_TASK INSTRUCTIONS_: Go through the listing and return every line with "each" in it.

_DATA_:
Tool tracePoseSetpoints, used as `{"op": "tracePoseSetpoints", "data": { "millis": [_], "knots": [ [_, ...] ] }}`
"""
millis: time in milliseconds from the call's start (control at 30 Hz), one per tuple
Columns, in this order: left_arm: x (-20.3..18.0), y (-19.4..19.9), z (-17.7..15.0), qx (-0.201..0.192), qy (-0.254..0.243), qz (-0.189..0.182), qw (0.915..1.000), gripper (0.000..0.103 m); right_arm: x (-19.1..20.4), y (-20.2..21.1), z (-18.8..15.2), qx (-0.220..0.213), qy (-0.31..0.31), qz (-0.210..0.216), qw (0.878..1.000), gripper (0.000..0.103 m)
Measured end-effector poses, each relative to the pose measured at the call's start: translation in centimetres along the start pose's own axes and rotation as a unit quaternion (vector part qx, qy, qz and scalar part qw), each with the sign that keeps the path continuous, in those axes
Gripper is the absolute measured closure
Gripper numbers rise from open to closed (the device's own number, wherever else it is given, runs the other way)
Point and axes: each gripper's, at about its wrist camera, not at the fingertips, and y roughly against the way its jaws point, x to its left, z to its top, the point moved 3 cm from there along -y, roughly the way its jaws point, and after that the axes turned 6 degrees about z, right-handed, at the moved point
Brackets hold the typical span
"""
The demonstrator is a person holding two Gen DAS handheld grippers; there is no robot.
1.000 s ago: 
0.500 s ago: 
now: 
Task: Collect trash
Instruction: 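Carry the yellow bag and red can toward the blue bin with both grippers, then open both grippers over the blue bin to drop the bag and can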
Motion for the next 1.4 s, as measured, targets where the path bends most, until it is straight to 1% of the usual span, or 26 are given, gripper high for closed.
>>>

_SOLUTION TO THE EXERCISE_:
Measured end-effector poses, each relative to the pose measured at the call's start: translation in centimetres along the start pose's own axes and rotation as a unit quaternion (vector part qx, qy, qz and scalar part qw), each with the sign that keeps the path continuous, in those axes
Point and axes: each gripper's, at about its wrist camera, not at the fingertips, and y roughly against the way its jaws point, x to its left, z to its top, the point moved 3 cm from there along -y, roughly the way its jaws point, and after that the axes turned 6 degrees about z, right-handed, at the moved point

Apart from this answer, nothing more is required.